By: Sally Aquire - Updated: 22 Oct 2012 | comments*Discuss
Ocd Ocd Symptoms Intrusive Thoughts Ocd

OCD symptoms can be very overwhelming, especially intrusive thoughts which seem to come out of nowhere and keep going around your mind. Sometimes, these intrusive thoughts can be so distressing that they lead you to feel that there is no way out. If your OCD symptoms are making you feel suicidal, it's important to know that there is help available.

Check Your OCD Medication

If you're currently taking OCD medication, it may be that you need to switch to something different. Some types of OCD medication can encourage suicidal thoughts so it's worth bringing up the subject with your doctor to see if this might be a big factor, especially if you've been living with OCD for some time and have never previously experienced suicidal thoughts. Some SSRI antidepressants are thought to contribute to suicidal thoughts, although there isn't any strong evidence to prove this.

Getting Support

As intrusive thoughts are not always acted upon, it doesn't necessarily mean that you've got the intention to do anything drastic but because they are so scary, it's understandable that you'd worry about carrying out suicidal thoughts. If your intrusive thoughts are making you feel suicidal, it's best to get some support as soon as possible. Organisations like The Samaritans will listen to you without passing judgement if you call their phone line and speak to one of their trained call operators and it can also help to communicate with other OCD sufferers to help you feel less isolated and overwhelmed.

Getting Treatment

If you're experiencing high levels of anxiety alongside your OCD symptoms, it may be that the thought of suicide is becoming (or has already become) an obsession as an escape route. On top of this, your unconscious mind may be worried that suicide will become an obsessional intrusive thought. Because the very nature of OCD means that thoughts are seized upon and analysed in great detail, suicidal thoughts may become an obsession even though the initial thought only popped up once. Whereas someone who doesn't suffer from OCD would probably dismiss the thought, this tends not to happen for OCD sufferers.
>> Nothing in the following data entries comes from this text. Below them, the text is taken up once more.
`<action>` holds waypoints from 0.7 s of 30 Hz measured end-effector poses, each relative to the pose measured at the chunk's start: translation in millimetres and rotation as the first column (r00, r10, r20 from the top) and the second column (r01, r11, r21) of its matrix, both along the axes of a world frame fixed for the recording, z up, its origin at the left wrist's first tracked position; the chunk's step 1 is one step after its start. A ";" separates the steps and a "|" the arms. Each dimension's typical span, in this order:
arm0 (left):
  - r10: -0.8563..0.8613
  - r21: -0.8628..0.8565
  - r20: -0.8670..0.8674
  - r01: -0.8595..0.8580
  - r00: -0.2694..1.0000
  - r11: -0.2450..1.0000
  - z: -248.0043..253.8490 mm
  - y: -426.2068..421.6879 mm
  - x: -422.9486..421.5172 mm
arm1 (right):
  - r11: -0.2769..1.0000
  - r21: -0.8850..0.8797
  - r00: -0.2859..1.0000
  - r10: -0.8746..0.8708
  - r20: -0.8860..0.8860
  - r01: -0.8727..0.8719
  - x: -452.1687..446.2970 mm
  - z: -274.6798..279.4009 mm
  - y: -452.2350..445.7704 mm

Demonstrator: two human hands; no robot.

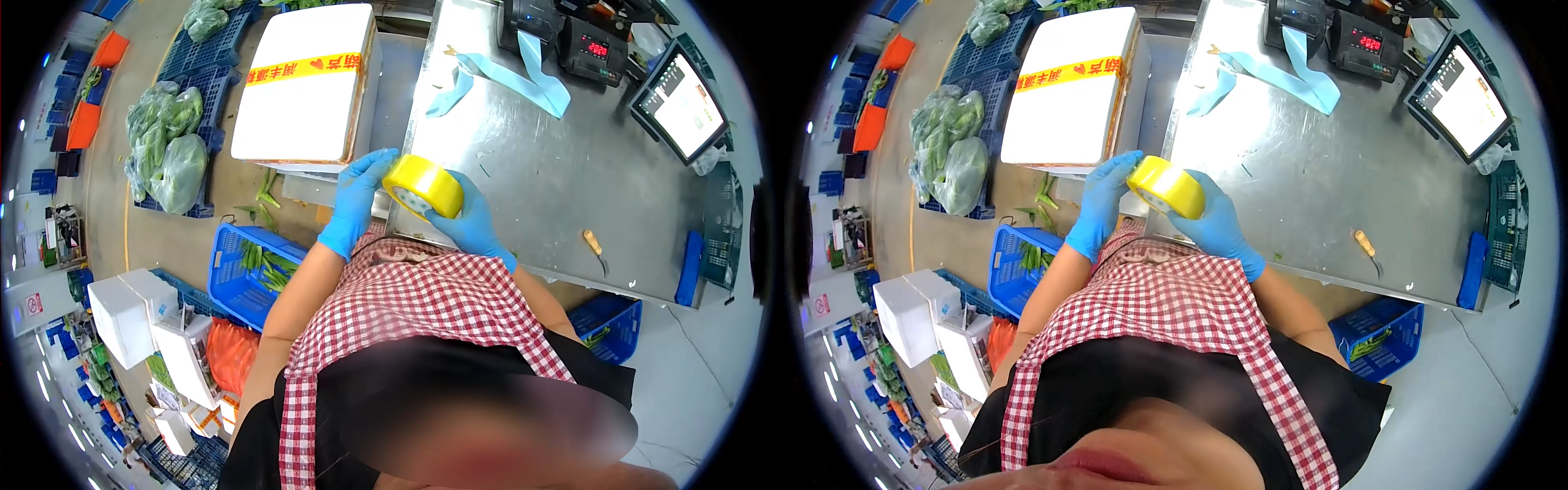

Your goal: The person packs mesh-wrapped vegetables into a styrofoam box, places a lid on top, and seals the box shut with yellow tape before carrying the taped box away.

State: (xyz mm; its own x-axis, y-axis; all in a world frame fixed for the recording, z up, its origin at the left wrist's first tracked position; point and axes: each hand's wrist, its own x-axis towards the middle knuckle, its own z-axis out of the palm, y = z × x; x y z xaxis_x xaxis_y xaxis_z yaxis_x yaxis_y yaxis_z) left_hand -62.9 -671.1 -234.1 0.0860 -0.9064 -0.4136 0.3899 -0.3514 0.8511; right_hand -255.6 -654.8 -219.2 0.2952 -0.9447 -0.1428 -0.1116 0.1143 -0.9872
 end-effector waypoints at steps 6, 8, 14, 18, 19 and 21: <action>0.064 -0.210 0.264 -0.008 0.962 0.978 -12.1 5.3 -9.2 | 0.997 -0.078 1.000 0.000 -0.028 -0.002 -16.4 4.6 9.6; 0.072 -0.194 0.276 -0.017 0.958 0.981 -8.3 4.2 -3.9 | 0.988 -0.134 0.996 0.065 -0.059 -0.072 -20.5 4.6 10.2; -0.036 0.119 0.059 0.029 0.998 0.992 14.9 8.9 12.0 | 0.991 -0.102 0.995 0.090 0.045 -0.085 -47.3 -0.3 20.3; -0.217 0.429 -0.252 0.309 0.943 0.849 -15.3 13.0 22.6 | 0.983 -0.151 0.990 0.120 0.070 -0.109 -41.0 7.1 18.3; -0.241 0.491 -0.235 0.329 0.942 0.807 -2.6 14.6 7.4 | 0.978 -0.173 0.990 0.129 0.057 -0.117 -41.2 6.9 18.2; -0.267 0.385 -0.343 0.394 0.901 0.835 -3.4 22.7 2.8 | 0.982 -0.157 0.990 0.116 0.075 -0.103 -40.4 3.4 21.3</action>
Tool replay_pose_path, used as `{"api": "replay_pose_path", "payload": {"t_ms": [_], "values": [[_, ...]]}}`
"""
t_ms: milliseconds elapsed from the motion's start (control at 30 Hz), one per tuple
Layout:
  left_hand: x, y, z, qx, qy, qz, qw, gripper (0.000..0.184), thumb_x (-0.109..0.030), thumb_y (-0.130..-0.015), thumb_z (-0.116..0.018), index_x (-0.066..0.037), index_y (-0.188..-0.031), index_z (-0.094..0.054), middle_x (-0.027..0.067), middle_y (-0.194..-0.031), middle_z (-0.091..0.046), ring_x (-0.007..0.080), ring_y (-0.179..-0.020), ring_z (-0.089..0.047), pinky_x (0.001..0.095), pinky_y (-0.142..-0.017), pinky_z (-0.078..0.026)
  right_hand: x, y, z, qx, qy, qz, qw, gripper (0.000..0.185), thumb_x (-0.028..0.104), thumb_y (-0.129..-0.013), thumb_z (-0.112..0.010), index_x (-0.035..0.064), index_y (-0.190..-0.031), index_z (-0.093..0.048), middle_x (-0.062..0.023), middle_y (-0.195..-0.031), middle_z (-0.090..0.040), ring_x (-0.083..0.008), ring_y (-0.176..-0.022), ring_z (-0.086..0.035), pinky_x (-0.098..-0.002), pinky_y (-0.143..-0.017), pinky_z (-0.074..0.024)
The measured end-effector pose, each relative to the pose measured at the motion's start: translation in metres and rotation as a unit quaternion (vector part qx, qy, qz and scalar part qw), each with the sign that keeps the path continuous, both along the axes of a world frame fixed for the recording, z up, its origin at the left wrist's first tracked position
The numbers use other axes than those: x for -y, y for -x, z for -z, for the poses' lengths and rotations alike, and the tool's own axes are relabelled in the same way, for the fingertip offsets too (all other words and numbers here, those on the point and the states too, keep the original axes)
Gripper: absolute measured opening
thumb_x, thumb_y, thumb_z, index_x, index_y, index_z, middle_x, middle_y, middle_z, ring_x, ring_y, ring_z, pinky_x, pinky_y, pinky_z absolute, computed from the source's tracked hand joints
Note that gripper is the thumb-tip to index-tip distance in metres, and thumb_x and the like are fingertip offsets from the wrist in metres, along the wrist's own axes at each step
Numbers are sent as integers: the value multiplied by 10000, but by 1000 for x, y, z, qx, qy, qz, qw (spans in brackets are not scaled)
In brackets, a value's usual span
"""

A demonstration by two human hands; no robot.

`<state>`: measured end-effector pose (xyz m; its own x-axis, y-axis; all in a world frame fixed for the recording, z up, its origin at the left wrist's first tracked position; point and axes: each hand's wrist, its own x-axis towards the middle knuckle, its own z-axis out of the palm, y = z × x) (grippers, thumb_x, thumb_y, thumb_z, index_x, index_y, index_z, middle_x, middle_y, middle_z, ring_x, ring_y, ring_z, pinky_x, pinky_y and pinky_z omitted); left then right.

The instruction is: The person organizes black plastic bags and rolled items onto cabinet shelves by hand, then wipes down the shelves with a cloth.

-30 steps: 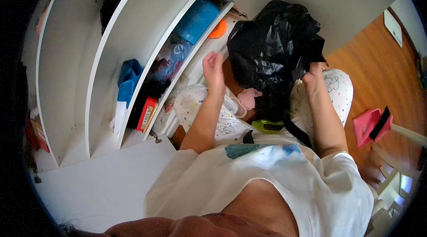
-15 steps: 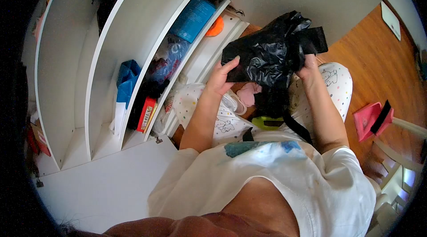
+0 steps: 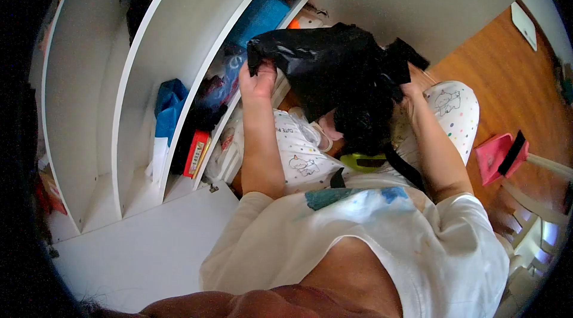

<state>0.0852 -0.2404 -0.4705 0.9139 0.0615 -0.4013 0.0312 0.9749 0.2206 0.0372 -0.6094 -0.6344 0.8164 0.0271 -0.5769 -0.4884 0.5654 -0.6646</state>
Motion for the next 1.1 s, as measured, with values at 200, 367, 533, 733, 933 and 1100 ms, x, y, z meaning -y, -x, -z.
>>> {"api": "replay_pose_path", "payload": {"t_ms": [200,367,533,733,933,1100], "values": [[3,13,-12,60,-5,-10,998,161,-74,-851,-510,9,-977,-565,123,-977,-613,237,-896,-593,374,-767,-498,-41,2,-65,53,516,-82,851,507,332,-848,-578,-34,-1181,-466,-154,-1057,-583,-200,-1005,-541,-297,-885,-406],[44,24,-30,80,-22,49,995,196,-17,-809,-573,21,-997,-536,136,-987,-598,244,-891,-591,361,-749,-510,-97,18,-176,334,381,-38,862,707,376,-767,-660,20,-1294,-352,-200,-1226,-466,-268,-1148,-446,-354,-945,-363],[58,33,-35,108,4,126,986,175,-28,-853,-502,42,-1012,-517,152,-1000,-585,246,-900,-591,352,-782,-523,-136,10,-189,432,518,-76,734,638,126,-724,-682,26,-1273,-373,-175,-1184,-500,-248,-1131,-462,-340,-933,-364],[36,30,-37,216,-123,57,967,262,-118,-897,-461,12,-1124,-462,207,-1139,-515,309,-1059,-518,389,-848,-482,-83,-42,-183,398,503,-136,755,263,3,-779,-551,-17,-1041,-555,-167,-907,-621,-246,-843,-597,-315,-772,-447],[30,31,-50,220,-577,-72,783,683,-106,-742,-685,-40,-1299,-296,188,-1323,-356,273,-1239,-329,385,-958,-340,-63,-60,-242,419,445,-326,721,244,41,-835,-525,1,-1076,-544,-109,-920,-623,-185,-848,-559,-300,-802,-428],[24,26,-41,188,-773,-19,606,998,-189,-528,-841,-5,-1316,-256,176,-1289,-397,264,-1177,-406,359,-970,-330,-61,-52,-279,420,439,-439,662,217,26,-839,-513,0,-1049,-560,-89,-878,-632,-152,-823,-559,-293,-796,-432]]}}
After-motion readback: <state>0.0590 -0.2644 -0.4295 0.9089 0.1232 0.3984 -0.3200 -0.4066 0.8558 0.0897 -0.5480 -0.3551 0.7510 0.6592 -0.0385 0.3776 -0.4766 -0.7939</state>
To help you manage your thoughts, it's a good idea to see a mental health professional. Your GP should be able to refer you to the most appropriate form of treatment and support. While you may never act on suicidal thoughts or ever have the intention of doing so, this kind of intrusive thoughts is likely to make you extremely anxious, which can then make your existing OCD symptoms worse and create a vicious circle.

Putting Intrusive Thoughts Into Context

It's important to remember that experts believe that OCD symptoms are caused by a chemical imbalance in the brain. Your intrusive thoughts are not your fault and don't make you a bad or crazy person so there's no reason why you should feel ashamed of your symptoms or let this prevent you from seeking treatment. Many OCD sufferers are able to regain control of their lives through a combination of medication and CBT (or similar) treatment.